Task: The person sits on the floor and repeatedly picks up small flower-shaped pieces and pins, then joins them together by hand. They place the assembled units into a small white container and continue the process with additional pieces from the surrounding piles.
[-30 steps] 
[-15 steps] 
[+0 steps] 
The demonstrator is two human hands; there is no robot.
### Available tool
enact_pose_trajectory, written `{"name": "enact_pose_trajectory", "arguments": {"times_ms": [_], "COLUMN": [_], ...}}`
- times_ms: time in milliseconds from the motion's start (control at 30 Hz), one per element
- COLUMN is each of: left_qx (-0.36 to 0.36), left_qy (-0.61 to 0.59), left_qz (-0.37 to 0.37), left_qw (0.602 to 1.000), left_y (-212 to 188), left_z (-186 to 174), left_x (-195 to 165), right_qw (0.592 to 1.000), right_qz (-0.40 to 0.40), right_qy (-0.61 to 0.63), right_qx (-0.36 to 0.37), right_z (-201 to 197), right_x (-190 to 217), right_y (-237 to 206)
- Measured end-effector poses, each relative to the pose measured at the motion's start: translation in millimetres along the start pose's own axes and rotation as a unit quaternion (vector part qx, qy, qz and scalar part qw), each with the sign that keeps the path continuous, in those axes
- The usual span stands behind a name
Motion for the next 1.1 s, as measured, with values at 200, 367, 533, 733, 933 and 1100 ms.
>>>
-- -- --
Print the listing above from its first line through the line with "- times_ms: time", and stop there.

Task: The person sits on the floor and repeatedly picks up small flower-shaped pieces and pins, then joins them together by hand. They place the assembled units into a small white container and continue the process with additional pieces from the surrounding piles.
[-30 steps] 
[-15 steps] 
[+0 steps] 
The demonstrator is two human hands; there is no robot.
### Available tool
enact_pose_trajectory, written `{"name": "enact_pose_trajectory", "arguments": {"times_ms": [_], "COLUMN": [_], ...}}`
- times_ms: time in milliseconds from the motion's start (control at 30 Hz), one per element

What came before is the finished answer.